◆ Exercise description
All that is wanted is the exact lines from the first line of the data below through the line with "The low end", both ends included, with pictures omitted.

Source data
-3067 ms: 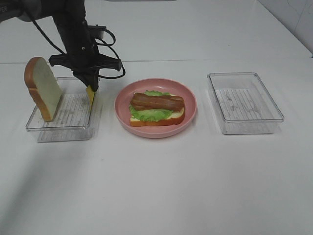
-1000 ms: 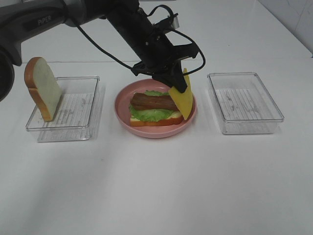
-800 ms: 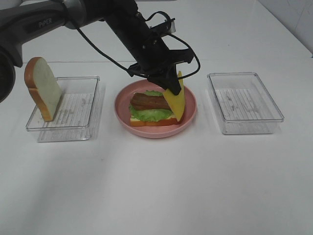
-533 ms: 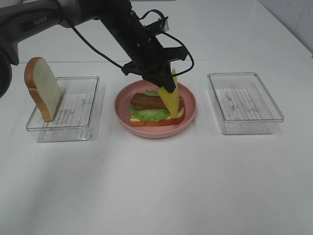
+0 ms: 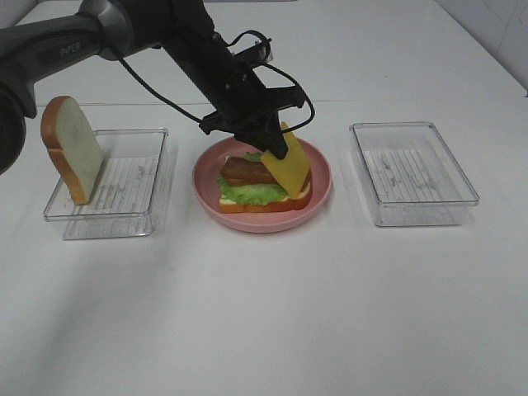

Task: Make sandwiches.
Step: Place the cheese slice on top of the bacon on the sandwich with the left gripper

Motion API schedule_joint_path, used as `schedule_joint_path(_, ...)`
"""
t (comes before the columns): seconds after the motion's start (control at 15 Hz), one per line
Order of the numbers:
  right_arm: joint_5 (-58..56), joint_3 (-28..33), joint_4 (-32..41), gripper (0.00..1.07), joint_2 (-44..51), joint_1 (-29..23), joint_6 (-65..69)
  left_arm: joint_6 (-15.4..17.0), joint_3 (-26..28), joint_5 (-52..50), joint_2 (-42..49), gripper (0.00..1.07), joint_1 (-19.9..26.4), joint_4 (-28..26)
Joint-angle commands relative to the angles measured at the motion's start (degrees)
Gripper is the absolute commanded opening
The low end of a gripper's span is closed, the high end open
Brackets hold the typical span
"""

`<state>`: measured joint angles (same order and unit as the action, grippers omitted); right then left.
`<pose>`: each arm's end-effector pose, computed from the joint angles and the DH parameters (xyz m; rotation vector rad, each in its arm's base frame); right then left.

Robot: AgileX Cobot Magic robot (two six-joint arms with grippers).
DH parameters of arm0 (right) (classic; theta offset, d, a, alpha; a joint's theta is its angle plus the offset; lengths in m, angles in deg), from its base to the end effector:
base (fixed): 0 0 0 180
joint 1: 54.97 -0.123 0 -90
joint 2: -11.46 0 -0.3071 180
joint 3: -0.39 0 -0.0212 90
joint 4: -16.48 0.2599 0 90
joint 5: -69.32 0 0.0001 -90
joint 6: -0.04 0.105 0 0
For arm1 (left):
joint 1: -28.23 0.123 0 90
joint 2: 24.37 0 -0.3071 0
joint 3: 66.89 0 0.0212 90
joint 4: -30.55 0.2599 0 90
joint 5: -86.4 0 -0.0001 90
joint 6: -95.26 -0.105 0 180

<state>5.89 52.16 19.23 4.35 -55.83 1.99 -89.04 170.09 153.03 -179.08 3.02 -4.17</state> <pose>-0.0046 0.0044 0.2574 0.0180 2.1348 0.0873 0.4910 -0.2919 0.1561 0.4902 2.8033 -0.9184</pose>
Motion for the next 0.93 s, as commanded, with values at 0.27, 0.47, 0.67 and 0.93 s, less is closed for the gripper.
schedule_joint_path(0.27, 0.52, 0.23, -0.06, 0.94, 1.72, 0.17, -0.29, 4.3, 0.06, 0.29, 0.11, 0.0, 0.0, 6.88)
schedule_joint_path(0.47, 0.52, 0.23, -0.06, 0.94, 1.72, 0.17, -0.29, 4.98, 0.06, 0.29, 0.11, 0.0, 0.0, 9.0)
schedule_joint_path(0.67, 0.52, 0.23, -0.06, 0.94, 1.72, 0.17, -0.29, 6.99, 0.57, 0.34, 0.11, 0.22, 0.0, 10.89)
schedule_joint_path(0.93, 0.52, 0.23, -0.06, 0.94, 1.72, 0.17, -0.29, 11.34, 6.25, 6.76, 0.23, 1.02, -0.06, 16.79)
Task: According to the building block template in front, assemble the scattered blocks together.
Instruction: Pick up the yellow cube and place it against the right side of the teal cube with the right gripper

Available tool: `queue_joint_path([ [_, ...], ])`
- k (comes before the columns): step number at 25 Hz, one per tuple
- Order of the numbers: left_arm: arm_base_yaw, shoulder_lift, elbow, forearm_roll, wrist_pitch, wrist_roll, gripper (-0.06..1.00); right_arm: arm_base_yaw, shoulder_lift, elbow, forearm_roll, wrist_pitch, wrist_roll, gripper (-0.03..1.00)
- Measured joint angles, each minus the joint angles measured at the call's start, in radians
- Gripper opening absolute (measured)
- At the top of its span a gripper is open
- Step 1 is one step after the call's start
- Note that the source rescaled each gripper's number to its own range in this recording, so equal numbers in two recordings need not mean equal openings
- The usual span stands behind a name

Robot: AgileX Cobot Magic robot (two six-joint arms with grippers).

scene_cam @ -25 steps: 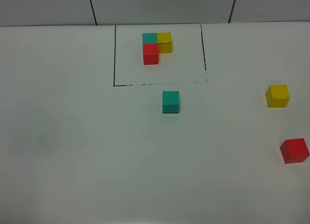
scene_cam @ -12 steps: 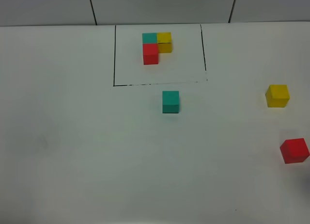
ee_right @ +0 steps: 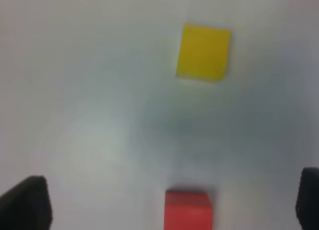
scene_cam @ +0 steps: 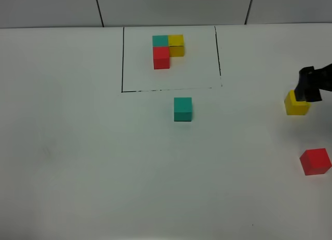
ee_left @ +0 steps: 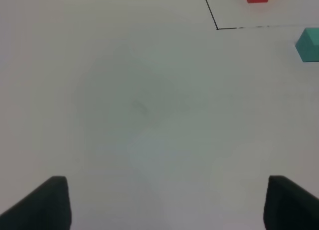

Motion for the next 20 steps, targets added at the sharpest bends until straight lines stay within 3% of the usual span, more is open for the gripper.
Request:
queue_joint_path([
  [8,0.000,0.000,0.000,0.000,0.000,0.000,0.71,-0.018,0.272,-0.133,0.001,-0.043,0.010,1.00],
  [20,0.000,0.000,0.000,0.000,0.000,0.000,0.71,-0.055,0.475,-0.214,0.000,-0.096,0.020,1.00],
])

◆ Solution to the exercise
-3067 ms: 
-1000 ms: 
-800 ms: 
-533 ms: 
+0 ms: 

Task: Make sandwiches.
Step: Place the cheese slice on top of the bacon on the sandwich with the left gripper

Motion API schedule_joint_path, used as `schedule_joint_path(_, ...)`
"""
t (comes before the columns): seconds after the motion's start (control at 15 Hz), one per line
Order of the numbers:
  right_arm: joint_5 (-58..56), joint_3 (-28..33), joint_4 (-32..41), gripper (0.00..1.07), joint_2 (-44..51), joint_1 (-29..23), joint_6 (-65..69)
  left_arm: joint_6 (-15.4..17.0), joint_3 (-26..28), joint_5 (-52..50), joint_2 (-42..49), gripper (0.00..1.07), joint_1 (-19.9..26.4), joint_4 (-28..26)
Joint-angle commands relative to the angles measured at the motion's start (degrees)
Gripper is the absolute commanded opening
The low end of a gripper's span is closed, the high end open

No additional work remains on the exercise.